Fair Isle. Cape May. Falsterbo. Eilat. Portland. Broome. These are some of the great migration watchpoints of the world.
However, few birders, unless they live in Japan or have visited here in spring or autumn, have likely heard of Hegura, a tiny island in the Sea of Japan between the tip of the Noto Peninsula in Ishikawa Prefecture and Nakhodka and Vladivostok, on the continent.
Even few Japanese appear to have heard of the remote island, 50 km north of Wajima, far removed from Tokyo or Osaka, and decidedly untropical when compared to Okinawa or the southwest islands. Its only claim to fame is its attraction to birdwatchers, fishermen and a few diehard tourists who go on a one-day return just to say they have been there.

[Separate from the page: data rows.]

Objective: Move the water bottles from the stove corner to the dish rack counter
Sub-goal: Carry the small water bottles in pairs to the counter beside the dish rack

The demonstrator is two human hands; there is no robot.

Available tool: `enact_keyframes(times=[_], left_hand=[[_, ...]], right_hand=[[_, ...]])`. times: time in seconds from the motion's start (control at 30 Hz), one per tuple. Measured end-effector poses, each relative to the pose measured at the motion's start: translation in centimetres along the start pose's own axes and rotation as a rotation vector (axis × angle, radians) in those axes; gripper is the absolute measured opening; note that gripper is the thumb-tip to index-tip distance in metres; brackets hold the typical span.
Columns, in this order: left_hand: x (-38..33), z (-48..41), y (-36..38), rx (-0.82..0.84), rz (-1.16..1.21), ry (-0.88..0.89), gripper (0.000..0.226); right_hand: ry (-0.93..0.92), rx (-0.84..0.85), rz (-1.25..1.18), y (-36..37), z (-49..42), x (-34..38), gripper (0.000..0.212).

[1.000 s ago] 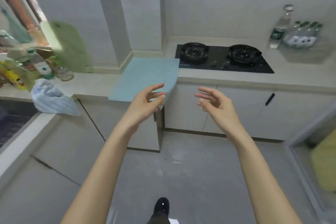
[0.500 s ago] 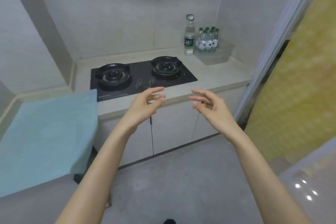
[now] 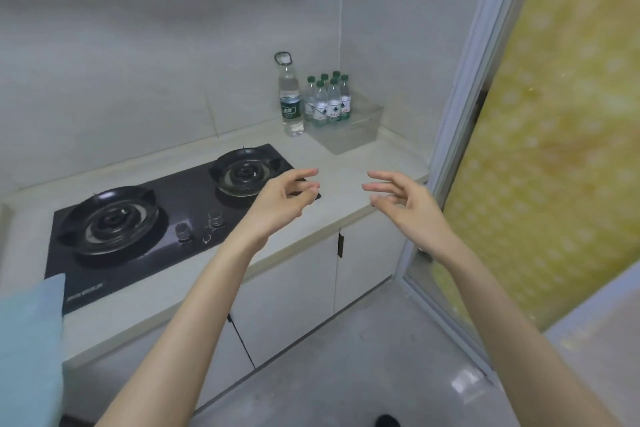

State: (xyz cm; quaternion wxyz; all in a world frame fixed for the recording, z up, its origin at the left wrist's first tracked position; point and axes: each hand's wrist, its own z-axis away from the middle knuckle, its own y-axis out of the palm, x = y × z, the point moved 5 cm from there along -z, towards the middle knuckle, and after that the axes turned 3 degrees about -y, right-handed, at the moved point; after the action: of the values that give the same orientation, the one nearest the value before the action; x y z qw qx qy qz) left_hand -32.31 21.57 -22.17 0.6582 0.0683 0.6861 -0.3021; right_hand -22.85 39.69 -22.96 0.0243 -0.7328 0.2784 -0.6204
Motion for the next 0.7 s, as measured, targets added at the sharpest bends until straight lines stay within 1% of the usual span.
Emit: enact_keyframes(times=[0.13, 0.27, 0.33, 0.37, 0.5, 0.7], left_hand=[[-0.6, -6.8, 2.2, -0.012, -0.021, 0.012, 0.033], [-1.2, -12.6, 4.0, -0.051, -0.040, 0.011, 0.032], [-1.9, -17.0, 5.4, -0.083, -0.016, 0.003, 0.032], [-1.9, -17.5, 5.4, -0.089, -0.018, -0.002, 0.032], [-3.0, -24.2, 6.5, -0.176, -0.022, -0.027, 0.033], [-2.2, -32.9, 6.6, -0.226, -0.071, -0.034, 0.034]], right_hand=[[-0.024, -0.004, 0.014, -2.5, -6.1, -3.0, 0.032], [-0.048, 0.026, 0.037, -4.9, -11.6, -5.3, 0.033], [-0.069, 0.057, 0.049, -7.1, -16.0, -6.6, 0.033], [-0.078, 0.063, 0.048, -7.1, -16.7, -6.8, 0.033], [-0.112, 0.115, 0.071, -9.9, -23.8, -8.7, 0.032], [-0.137, 0.151, 0.075, -11.0, -32.8, -11.4, 0.032]])
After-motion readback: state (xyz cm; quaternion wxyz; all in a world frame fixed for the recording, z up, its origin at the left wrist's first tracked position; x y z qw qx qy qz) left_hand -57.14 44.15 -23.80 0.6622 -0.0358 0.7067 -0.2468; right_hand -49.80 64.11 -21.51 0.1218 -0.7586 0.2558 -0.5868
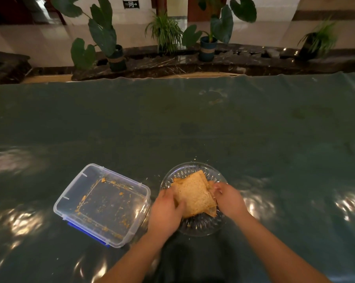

There used to be a thriving fishing community on Hegurajima but, as with many other places in rural Japan, the few youngsters who lived there have fled for the bright lights of the city -- or at the very least, for an easier life -- and now the ones who live there from spring through autumn are mostly elderly. The primary school has closed and is falling into disrepair, and the community centre no longer welcomes the locals like it used to. Also, as fewer and fewer people live there, several of the houses are shuttered and many look like they have seen better days.
Among Japanese birders, Hegurajima is known for its long list of rarities, and on a really good day in spring, it might be possible to see 100 species of birds -- ranging from egrets, ducks, raptors and shorebirds, to swifts and passerines of many varieties.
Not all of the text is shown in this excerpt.